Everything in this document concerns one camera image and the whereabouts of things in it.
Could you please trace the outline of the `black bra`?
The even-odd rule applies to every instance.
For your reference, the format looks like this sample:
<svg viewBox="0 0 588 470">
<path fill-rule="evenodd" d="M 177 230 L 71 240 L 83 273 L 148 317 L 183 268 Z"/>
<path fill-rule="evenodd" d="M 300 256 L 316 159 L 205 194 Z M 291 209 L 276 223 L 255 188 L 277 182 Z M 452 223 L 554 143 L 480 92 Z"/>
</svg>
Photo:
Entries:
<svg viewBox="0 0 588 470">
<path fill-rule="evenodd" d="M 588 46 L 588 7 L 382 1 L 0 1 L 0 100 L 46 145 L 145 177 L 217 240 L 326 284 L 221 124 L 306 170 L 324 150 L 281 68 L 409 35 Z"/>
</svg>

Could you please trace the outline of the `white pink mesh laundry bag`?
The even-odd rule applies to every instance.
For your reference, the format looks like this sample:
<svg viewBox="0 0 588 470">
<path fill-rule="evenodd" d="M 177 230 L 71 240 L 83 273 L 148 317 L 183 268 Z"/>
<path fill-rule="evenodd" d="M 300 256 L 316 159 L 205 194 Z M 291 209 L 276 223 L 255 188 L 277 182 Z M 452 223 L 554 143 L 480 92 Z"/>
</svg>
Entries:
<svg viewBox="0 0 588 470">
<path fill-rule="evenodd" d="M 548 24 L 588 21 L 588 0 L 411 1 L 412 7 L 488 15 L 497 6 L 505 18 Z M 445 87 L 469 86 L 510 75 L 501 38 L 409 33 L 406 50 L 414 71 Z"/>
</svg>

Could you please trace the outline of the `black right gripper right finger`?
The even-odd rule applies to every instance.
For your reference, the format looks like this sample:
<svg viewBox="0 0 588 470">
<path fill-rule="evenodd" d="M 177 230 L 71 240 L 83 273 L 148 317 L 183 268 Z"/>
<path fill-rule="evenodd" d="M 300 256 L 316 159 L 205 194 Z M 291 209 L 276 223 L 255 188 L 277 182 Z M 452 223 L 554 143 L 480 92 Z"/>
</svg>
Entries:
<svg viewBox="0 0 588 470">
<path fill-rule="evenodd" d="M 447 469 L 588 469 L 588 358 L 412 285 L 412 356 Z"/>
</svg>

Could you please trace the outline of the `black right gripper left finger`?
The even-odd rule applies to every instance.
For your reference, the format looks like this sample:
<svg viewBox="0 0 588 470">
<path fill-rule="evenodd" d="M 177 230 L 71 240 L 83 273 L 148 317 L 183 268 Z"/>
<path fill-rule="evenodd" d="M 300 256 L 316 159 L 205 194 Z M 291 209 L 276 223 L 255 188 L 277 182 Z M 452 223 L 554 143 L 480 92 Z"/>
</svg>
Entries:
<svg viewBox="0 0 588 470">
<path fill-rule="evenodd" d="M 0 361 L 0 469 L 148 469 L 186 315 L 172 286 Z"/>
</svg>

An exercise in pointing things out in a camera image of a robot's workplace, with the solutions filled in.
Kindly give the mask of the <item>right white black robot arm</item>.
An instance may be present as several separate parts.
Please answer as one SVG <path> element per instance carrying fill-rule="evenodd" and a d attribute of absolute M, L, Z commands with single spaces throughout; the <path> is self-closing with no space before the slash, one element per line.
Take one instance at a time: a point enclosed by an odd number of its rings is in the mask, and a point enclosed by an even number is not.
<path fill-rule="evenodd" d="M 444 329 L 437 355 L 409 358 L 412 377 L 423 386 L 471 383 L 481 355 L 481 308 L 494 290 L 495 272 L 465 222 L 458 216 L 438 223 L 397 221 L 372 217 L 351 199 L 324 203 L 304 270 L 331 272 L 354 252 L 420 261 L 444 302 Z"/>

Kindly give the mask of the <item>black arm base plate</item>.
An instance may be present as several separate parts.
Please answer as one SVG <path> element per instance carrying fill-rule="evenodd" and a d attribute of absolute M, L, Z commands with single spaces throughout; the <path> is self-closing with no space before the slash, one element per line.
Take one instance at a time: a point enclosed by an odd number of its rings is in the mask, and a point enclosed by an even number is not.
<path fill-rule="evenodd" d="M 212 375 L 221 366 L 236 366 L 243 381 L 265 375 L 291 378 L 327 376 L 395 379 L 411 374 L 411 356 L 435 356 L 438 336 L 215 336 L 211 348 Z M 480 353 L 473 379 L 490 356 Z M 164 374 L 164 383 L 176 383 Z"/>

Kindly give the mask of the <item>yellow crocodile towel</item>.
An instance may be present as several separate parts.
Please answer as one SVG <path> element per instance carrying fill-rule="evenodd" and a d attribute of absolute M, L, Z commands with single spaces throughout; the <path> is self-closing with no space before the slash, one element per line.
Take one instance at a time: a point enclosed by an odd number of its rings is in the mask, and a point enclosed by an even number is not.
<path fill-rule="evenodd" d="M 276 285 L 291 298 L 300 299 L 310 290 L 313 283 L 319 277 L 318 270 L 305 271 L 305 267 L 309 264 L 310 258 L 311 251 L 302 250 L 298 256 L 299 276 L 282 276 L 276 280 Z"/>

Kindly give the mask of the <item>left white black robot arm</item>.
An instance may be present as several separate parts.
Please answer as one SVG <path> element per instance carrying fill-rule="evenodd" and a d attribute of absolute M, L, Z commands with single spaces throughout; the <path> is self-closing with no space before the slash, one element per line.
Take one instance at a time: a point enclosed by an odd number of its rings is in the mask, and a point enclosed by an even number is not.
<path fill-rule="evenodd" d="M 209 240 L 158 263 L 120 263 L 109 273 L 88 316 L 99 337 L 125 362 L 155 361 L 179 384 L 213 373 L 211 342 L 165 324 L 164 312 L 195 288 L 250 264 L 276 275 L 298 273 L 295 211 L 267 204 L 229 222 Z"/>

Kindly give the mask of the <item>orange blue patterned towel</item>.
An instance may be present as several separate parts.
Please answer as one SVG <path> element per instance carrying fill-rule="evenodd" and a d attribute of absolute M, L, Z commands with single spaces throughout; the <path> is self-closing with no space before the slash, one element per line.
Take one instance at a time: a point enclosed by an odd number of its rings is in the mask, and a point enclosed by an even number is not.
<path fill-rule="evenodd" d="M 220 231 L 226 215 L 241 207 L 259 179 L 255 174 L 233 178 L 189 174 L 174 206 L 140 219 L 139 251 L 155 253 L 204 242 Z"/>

- - -

About this task:
Review the material and copy each line in which the word "image" appears.

Solution to the problem:
Everything in this document concerns one camera image and the whereabouts of things in it.
An exercise in pointing things out in a camera image of a robot's workplace, with the solutions filled in.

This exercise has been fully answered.